------ Dataset section ------

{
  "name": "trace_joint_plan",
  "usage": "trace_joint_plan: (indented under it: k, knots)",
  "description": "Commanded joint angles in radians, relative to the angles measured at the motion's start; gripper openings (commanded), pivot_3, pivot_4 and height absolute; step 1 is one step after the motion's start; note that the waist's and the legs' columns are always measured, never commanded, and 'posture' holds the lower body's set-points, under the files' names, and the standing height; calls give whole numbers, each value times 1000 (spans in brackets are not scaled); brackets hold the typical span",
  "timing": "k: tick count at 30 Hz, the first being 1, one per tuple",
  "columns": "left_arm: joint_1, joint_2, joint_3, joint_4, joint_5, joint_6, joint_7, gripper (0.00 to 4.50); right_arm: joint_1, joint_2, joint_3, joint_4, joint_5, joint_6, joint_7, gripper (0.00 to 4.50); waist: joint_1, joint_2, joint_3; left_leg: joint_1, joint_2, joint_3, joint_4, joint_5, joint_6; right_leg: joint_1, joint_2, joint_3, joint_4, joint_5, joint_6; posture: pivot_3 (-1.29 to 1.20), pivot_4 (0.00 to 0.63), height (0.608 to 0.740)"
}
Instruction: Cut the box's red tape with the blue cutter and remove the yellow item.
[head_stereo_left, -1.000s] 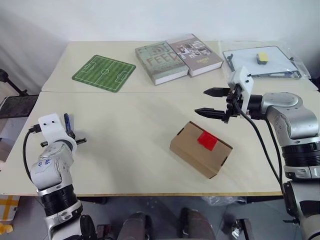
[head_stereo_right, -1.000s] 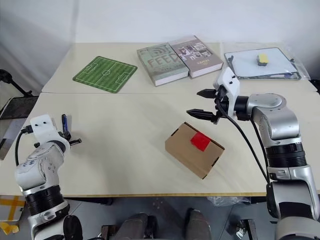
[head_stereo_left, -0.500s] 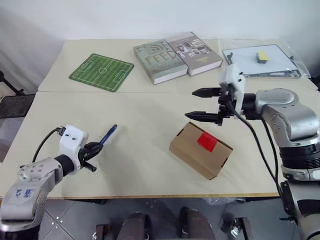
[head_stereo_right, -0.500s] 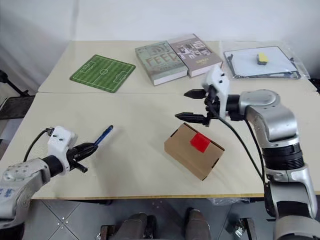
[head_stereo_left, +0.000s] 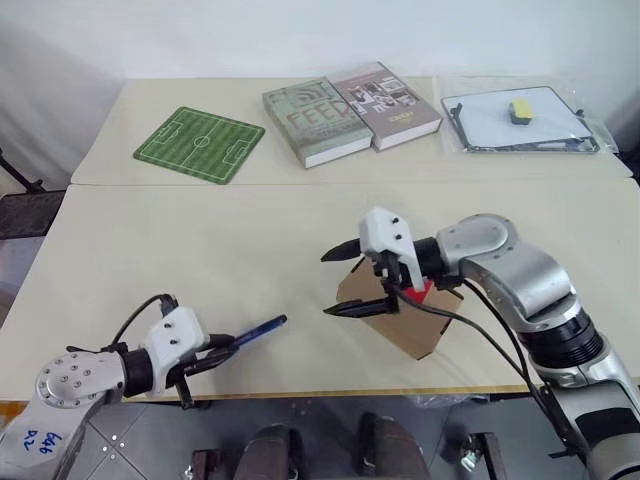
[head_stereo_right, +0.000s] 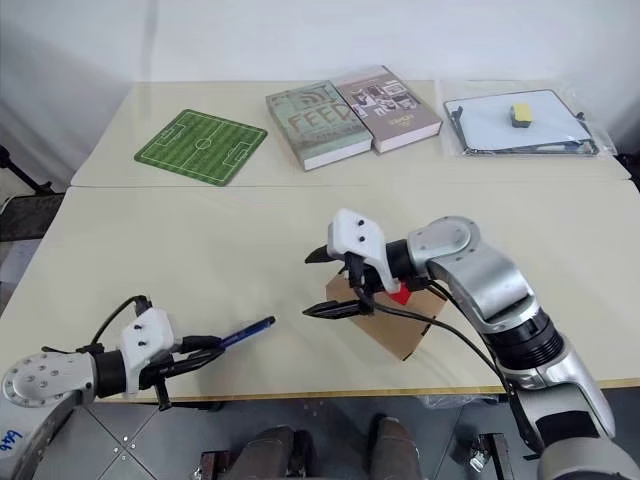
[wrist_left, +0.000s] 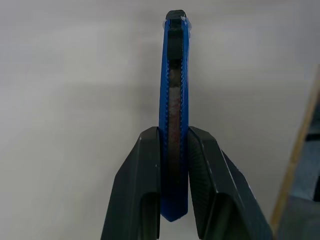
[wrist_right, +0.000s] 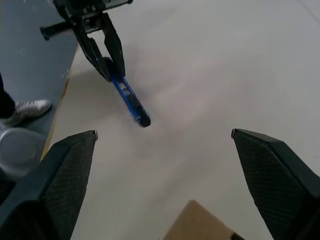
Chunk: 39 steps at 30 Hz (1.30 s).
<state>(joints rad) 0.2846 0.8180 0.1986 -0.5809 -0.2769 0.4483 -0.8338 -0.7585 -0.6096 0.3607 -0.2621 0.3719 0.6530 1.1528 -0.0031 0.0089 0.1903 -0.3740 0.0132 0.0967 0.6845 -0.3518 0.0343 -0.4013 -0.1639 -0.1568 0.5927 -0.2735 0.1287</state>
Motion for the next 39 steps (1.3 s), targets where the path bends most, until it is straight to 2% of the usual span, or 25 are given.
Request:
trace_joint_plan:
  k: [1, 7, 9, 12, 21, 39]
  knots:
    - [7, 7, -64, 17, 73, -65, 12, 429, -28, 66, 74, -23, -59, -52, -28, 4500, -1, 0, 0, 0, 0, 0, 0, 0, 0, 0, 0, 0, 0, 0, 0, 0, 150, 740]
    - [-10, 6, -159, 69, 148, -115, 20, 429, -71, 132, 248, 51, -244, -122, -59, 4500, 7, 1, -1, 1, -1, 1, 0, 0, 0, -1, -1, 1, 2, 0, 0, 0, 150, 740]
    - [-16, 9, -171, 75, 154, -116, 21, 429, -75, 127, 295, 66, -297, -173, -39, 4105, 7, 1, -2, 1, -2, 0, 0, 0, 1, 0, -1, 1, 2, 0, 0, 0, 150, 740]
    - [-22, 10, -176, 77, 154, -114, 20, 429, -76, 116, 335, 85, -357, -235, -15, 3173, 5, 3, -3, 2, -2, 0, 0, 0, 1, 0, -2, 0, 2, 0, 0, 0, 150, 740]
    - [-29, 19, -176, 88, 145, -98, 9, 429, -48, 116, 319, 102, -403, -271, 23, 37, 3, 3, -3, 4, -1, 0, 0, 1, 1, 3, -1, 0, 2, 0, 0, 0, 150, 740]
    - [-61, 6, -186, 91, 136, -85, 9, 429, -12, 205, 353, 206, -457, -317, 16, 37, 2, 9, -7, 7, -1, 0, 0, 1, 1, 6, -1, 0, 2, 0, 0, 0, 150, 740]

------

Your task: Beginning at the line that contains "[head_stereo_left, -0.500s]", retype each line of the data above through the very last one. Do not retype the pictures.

Answer box:
[head_stereo_left, -0.500s] 
[head_stereo_right, -0.500s] 
[head_stereo_left, +0.000s] 
[head_stereo_right, +0.000s] 
[wrist_left, +0.000s] 
[wrist_right, +0.000s] 
Chunk: 39 steps at 30 Hz (1.30 s).
<state>(joints rad) 0.2846 0.8180 0.1986 -0.5809 -0.2769 0.4483 -0.8338 -0.7585 -0.6096 0.3607 -0.2621 0.3719 0.6530 1.1528 -0.0031 0.0089 0.1903 -0.3740 0.0132 0.0967 0.6845 -0.3518 0.0343 -0.4013 -0.1639 -0.1568 0.5927 -0.2735 0.1287</state>
Motion for the next 39 steps (1.3 s), targets where the path bends most, until it is straight to 2% of the usual span, or 25 are given.
Request:
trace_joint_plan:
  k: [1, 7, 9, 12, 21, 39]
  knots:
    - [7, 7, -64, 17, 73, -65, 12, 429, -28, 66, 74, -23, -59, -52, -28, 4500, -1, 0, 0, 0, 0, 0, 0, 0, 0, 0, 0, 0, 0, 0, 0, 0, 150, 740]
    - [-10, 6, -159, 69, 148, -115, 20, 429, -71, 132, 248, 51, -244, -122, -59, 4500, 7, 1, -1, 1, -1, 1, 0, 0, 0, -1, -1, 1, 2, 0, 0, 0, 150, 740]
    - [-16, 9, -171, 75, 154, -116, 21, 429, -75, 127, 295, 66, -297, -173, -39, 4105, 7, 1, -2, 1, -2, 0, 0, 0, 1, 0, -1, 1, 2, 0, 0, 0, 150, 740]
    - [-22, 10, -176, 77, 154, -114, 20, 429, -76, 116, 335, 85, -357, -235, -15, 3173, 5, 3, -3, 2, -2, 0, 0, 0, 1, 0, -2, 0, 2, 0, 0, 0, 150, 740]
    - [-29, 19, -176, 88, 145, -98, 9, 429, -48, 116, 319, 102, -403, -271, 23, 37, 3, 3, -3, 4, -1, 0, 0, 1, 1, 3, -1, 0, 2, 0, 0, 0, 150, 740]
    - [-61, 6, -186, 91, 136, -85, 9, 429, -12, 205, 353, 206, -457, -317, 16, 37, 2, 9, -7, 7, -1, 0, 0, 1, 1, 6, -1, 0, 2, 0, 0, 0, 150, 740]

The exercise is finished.